As I look back on the experience as a whole I realized that my Father in Heaven was holding my hand the entire time. Just as my earthly father would have wanted to prepare me for this hardship, but Heavenly Father gave me a warning. The plan could not be changed. He knew the pain I was going to experience and he warned me. He knew that I was stubborn, so He encouraged me to call the doctor. He knew I was scared, so he blessed my husband with strength to hold me up. He knew that I needed physically and emotional stability, so He sent my brother in law and husband as righteous priesthood holders to give me a blessing. He knew that I was suffering, so he sent me friends and family to support me.

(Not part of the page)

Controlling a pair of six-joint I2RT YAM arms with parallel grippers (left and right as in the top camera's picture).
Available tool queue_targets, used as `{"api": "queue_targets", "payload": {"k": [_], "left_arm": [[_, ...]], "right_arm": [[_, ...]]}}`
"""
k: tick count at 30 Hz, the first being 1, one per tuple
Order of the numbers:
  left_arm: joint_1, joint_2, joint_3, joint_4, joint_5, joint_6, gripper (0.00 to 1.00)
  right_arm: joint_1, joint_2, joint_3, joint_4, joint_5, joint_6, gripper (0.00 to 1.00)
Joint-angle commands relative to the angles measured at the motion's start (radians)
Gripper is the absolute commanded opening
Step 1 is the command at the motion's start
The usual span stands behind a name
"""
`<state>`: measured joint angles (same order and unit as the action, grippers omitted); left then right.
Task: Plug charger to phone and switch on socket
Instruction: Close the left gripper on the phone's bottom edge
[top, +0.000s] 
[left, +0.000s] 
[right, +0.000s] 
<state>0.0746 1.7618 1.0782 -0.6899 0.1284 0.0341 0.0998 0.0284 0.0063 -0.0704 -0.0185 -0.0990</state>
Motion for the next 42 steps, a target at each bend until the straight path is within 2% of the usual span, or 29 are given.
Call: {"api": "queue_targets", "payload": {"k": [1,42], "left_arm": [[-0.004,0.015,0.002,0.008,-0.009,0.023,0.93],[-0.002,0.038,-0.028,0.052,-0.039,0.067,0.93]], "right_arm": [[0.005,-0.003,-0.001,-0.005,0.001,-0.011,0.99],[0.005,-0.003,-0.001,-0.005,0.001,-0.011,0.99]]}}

I was alone so He sent His Son to suffer all things first, so that I could find strength and companionship in the atonement and in the gospel.

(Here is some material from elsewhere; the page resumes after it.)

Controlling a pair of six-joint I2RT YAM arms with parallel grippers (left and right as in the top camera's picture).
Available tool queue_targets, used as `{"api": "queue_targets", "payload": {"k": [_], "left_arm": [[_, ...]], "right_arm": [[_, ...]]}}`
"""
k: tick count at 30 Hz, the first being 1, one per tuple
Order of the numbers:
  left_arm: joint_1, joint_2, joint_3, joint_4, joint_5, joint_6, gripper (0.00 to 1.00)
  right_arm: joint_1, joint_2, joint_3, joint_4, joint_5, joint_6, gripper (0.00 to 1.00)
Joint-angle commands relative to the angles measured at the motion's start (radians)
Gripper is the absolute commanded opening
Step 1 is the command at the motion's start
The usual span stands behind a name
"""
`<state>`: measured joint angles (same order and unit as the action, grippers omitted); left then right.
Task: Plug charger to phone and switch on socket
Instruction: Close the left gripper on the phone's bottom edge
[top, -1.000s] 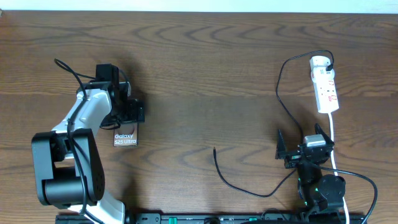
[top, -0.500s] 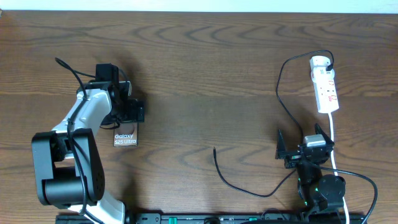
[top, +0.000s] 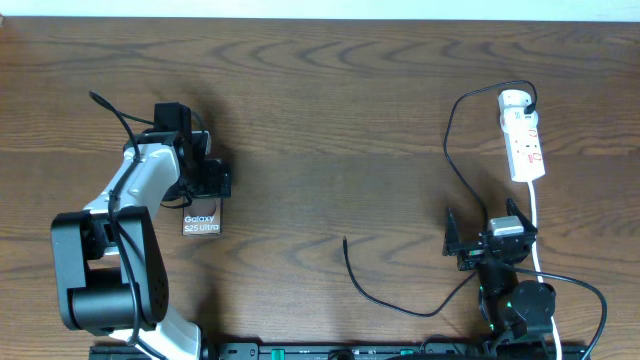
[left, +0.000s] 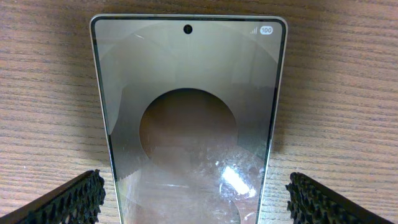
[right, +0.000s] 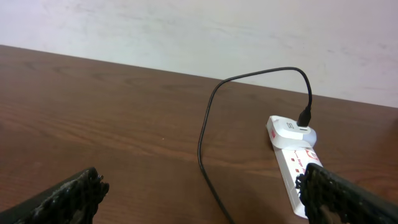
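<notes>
The phone (left: 189, 124) lies flat and face up on the wooden table, its screen filling the left wrist view. In the overhead view only its lower end with the Galaxy label (top: 201, 222) shows below the arm. My left gripper (left: 196, 202) is open just above it, one finger on each side of the phone and apart from its edges. A black charger cable (top: 455, 165) runs from the white adapter (top: 514, 100) in the white socket strip (top: 524, 145) to a free end (top: 346, 241) at mid-table. My right gripper (right: 202, 199) is open and empty, near the front edge.
The strip's white lead (top: 537, 225) runs down past the right arm's base. A pale wall (right: 199, 31) stands behind the table's far edge. The left arm's own black cable (top: 115, 110) loops over its wrist.
In the left wrist view the phone's top edge sits lower and the phone looks a little wider and squarer. My left gripper has shifted slightly over it. The right arm, cable and strip are unchanged.
My left gripper first stood open above the phone, which lay skewed in its view. Then it was closer, with the phone filling the view, and the phone came to lie straight between the fingers. The right gripper stayed open and still throughout.
</notes>
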<state>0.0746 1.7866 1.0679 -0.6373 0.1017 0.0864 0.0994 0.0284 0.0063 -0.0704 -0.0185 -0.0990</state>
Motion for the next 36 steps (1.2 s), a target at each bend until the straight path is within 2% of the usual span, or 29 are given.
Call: {"api": "queue_targets", "payload": {"k": [1,36], "left_arm": [[-0.002,0.013,-0.018,0.000,-0.012,0.014,0.93],[-0.002,0.014,-0.095,0.079,-0.050,0.018,0.93]], "right_arm": [[0.005,-0.003,-0.001,-0.005,0.001,-0.011,0.99],[0.005,-0.003,-0.001,-0.005,0.001,-0.011,0.99]]}}
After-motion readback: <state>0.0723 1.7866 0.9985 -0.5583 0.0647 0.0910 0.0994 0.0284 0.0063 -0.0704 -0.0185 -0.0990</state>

Looking back, I can see all I have been given. I see that my Father in Heaven acted just like my wonderful father on this earth. He held my hand; he encouraged and supported me through every stage of this trial. He knows me so well. He knew what I would need, and He offered it freely before I knew I needed it. Now more than ever before I know that I am a child of God. He is the father of my spirit, and as such he wants to guide me, support me, and hold my hand. If I allow Him, he will hold my hand always.

10 comments:

Katrina said...

Dearest Jenn! I was moved by your experience and your post. I know we are supported through our trials. I shed quite a few tears for you. I admire so many things about you. Thank you for being brave enough to write about such a personal experience. I miss you!

Tiffany Anderson said...

WOW! I am so deeply touched by the spirit right now! I can not say that I know what you went through, but I can say that I know that we are all so blessed to have heavenly father guiding us! Thank you for sharing this. It was EXACTLY what I need to read today! PS: I am sitting here crying like a baby! Miss You all!

Vanessa said...

Crying and crying! You are amazing and I love you!

RaeLyn said...

Oh Jenn,
I'm crying for you!!! I've never had an ectopic pregnancy, but after 3 miscarriages, I think I can relate a little. The Lord has a plan for these little people, but the sadness for their loss is so real. Hang in there, this life isn't over, and the next one isn't either.
I admire you for being able to share this...it's something I haven't been able to talk about beyond my own family.

Christina said...

Jenn, thank you for sharing your experience. I am so sorry you had to go through that and are probably going to have that little loss in your heart forever. But I am overjoyed to hear what a testimony builder that experience was for you. Made me cry. :) Take care of yourself.

Jen said...

Jenn,
I'm so sorry for the pain you had to go through in this process, both physical and emotional. I've wondered what happened since you eluded to it in one of your previous posts and although you didn't have to share your personal trial, I'm thankful to you for doing so. I've struggled with the decision about another child and still am trying to figure out what Heavenly Father wants for our family. I think I've gotten my answer a few times already but... what can I say, I'm stubborn I guess? You wouldn't know anything about that. Your children are beautiful, so are you, and your family is amazing! Thanks for staying in touch all of these years and sharing your blog with us.
Love,
Jen

Angie said...

I LOVE YOU!!!!

AllgaierFam said...

So, I just found your blog through facebook! Reading this brought back memories of my own! I too went through this same experience between my boys! An ectopic preganancy is an experience I would never wish on anyone, but an experience I am totally grateful for now, 8 years later! I too am grateful for a loving Heavenly Father who know us each and knows what we need to experience to become more like him! If you ever need to talk , I know what you're going through, holler!

Ruth said...

Sorry to hear about your experience. Thank you for sharing your testimony, it is beautiful.

Jandi said...

So sorry Jenn. What a moving experience and you shared it so well. Sorry for what you have been through but I know that our Heavenly Father has blessed you and been by you. Take care (and we miss seeing you. Especially Kinlie. She still talks about Ms. Jenn on a regular basis.)